+++ RECORDS TO PROCESS +++
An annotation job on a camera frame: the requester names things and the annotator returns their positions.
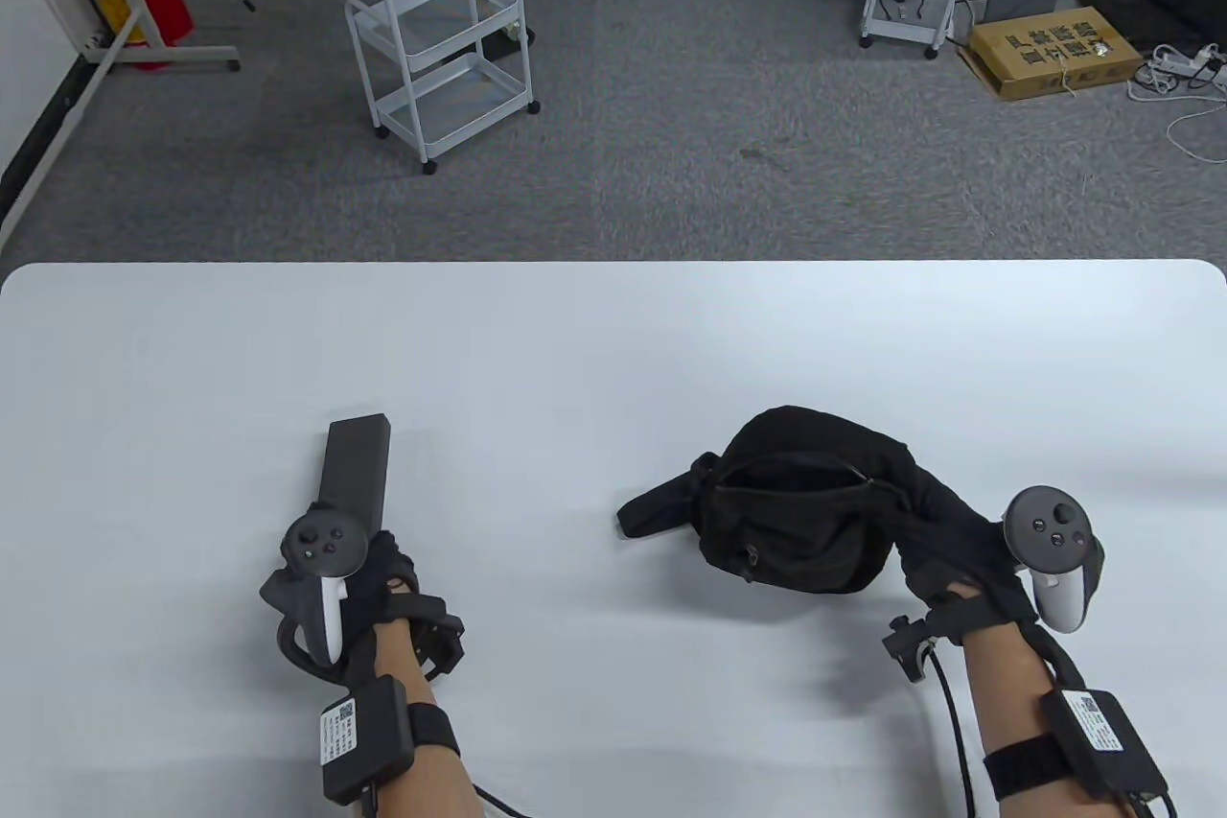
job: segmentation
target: gray carpet
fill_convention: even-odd
[[[422,177],[344,0],[189,0],[242,72],[120,72],[0,260],[1207,258],[1227,166],[1121,86],[999,103],[863,0],[526,0],[544,112]],[[1227,115],[1182,139],[1227,156]]]

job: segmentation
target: black rectangular object
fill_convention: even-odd
[[[352,717],[339,716],[348,705]],[[337,741],[336,730],[346,722],[353,730],[352,747],[337,754],[348,747],[344,740]],[[325,725],[331,727],[331,735],[326,735]],[[378,789],[409,770],[413,765],[413,736],[405,686],[384,675],[325,709],[320,714],[320,763],[324,796],[339,806],[356,801],[364,787]]]
[[[362,521],[372,537],[383,529],[390,444],[391,426],[385,415],[341,419],[328,427],[319,499]]]
[[[1136,793],[1148,801],[1167,792],[1167,780],[1110,693],[1056,689],[1039,699],[1039,708],[1092,798]]]

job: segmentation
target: power strip
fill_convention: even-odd
[[[1218,72],[1214,72],[1211,69],[1215,63],[1217,63]],[[1196,77],[1200,81],[1206,81],[1209,74],[1214,72],[1212,81],[1206,81],[1206,86],[1214,82],[1227,93],[1227,55],[1218,50],[1218,45],[1205,45],[1193,59],[1188,59],[1173,47],[1161,45],[1155,48],[1147,64],[1151,69],[1171,72],[1174,77]]]

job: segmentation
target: cardboard box
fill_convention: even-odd
[[[977,25],[958,52],[999,99],[1088,90],[1134,76],[1142,59],[1091,6]]]

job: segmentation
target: white wall
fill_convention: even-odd
[[[60,20],[77,39],[97,32],[85,0],[0,0],[0,173],[77,56]]]
+++
WORK TO COMPLETE = When a line in the material above includes the word "target", copy that line.

RESPONSE BELOW =
target: gray carpet
target: black rectangular object
target: power strip
target: cardboard box
target: white wall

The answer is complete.